The Financial Industry Complaints Service (FICS) has ruled against a contracts for difference provider and awarded restitution costs to the complainant.

Contracts for difference (CFDs) are highly leveraged derivative products which have been popular in the UK for some time but are a recent arrival in Australia. Despite the relatively short time the products have been available in Australia, about 10 complaints have been layed against CFD providers. Last month FICS ruled for the complainant on the grounds that the CFD provider, the Australian subsidiary of a UK online financial services business, had “poor and misleading processes” in regards to its guaranteed stop-loss orders (GSLO).

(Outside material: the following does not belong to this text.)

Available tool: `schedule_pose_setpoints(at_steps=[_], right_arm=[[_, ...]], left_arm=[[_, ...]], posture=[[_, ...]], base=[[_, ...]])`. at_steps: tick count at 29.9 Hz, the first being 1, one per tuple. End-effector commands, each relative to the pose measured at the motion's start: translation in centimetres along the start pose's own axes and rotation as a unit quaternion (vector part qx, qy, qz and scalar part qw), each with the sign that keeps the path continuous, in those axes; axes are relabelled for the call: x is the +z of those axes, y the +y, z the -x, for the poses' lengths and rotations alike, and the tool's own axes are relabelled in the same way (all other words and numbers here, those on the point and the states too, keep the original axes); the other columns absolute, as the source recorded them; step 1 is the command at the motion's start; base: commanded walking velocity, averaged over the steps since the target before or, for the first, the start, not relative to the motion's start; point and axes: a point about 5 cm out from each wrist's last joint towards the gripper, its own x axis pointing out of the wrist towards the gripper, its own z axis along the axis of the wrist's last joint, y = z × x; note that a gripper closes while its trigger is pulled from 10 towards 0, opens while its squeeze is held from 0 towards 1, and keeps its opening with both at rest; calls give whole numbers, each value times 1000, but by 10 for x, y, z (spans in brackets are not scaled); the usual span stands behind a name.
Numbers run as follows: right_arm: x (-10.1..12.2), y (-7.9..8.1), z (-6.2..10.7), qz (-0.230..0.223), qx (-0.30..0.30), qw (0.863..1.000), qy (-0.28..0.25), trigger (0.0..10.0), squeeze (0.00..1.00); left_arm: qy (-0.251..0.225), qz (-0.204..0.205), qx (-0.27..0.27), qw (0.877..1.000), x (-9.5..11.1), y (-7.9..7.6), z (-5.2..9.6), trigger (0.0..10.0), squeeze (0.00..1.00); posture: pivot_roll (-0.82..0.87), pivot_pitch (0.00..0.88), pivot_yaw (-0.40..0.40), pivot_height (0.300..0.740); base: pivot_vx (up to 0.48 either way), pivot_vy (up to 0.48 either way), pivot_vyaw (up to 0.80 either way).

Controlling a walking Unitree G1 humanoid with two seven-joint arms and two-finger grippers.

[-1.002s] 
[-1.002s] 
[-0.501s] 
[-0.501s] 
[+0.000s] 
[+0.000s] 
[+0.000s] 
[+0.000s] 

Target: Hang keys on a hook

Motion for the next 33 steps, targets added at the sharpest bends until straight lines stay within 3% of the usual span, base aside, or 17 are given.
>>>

The complainant had asked for full recovery of the $25,800 loss on his CFD orders because the provider had failed to properly explain how the guaranteed stop-loss order process worked. The CFD provider had already paid out $945 (the remainder of his account) to the aggrieved client and estimated he had suffered a loss of $2,580 because it had failed to implement the guaranteed stop-loss order. The firm had already offered to pay its client the $2,580 less the $945 already paid. FICS could only award the complainant this amount – $1,635 plus 5% interest from the date the member failed to implement the GSLO. As well, FICS ordered the member refund the premium paid for placing the GSLO plus 5% interest “The complainant has sought further damages that do not directly flow from the member’s failure to honour the GSLOs. These are consequential damages. I am not able to award consequential damages under the FICS Rules and this is a large aspect of the complainant’s claim,” Michael Arnold, FICS adjudicator, said in his judgment. FICS chief, Alison Maynard, said more CFD complaints are expected. “We’ve already arranged training for some of our staff on CFDs,” she said.